» **Exercise input**
BEGIN

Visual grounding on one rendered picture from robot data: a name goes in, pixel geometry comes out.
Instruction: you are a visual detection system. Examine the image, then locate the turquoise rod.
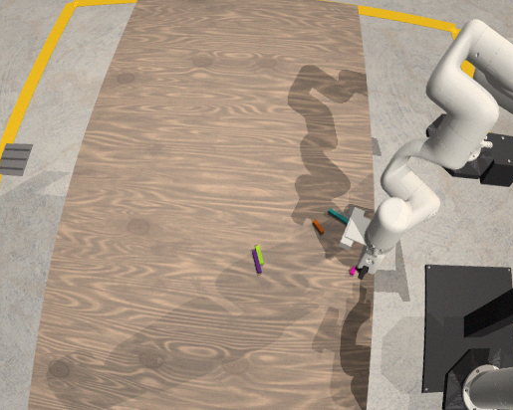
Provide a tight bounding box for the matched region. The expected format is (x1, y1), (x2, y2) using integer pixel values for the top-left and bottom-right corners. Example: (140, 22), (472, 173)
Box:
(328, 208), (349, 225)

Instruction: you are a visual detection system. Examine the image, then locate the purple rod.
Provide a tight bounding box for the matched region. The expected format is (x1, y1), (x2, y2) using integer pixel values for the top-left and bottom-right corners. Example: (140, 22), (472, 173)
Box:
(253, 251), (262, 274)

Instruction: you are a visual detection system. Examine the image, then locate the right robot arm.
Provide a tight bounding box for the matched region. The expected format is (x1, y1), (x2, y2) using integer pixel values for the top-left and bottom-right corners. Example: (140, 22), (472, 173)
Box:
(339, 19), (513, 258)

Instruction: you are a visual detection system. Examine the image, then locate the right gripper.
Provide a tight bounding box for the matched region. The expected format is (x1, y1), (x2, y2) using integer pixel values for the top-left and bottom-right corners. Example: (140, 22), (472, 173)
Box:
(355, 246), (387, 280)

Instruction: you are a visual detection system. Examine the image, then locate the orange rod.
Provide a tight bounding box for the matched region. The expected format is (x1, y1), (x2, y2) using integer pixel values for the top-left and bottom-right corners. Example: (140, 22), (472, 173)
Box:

END

» **What this task involves**
Counting only lines that hold the word "robot", state how many the material contains, and add nothing.

» **Exercise answer**
2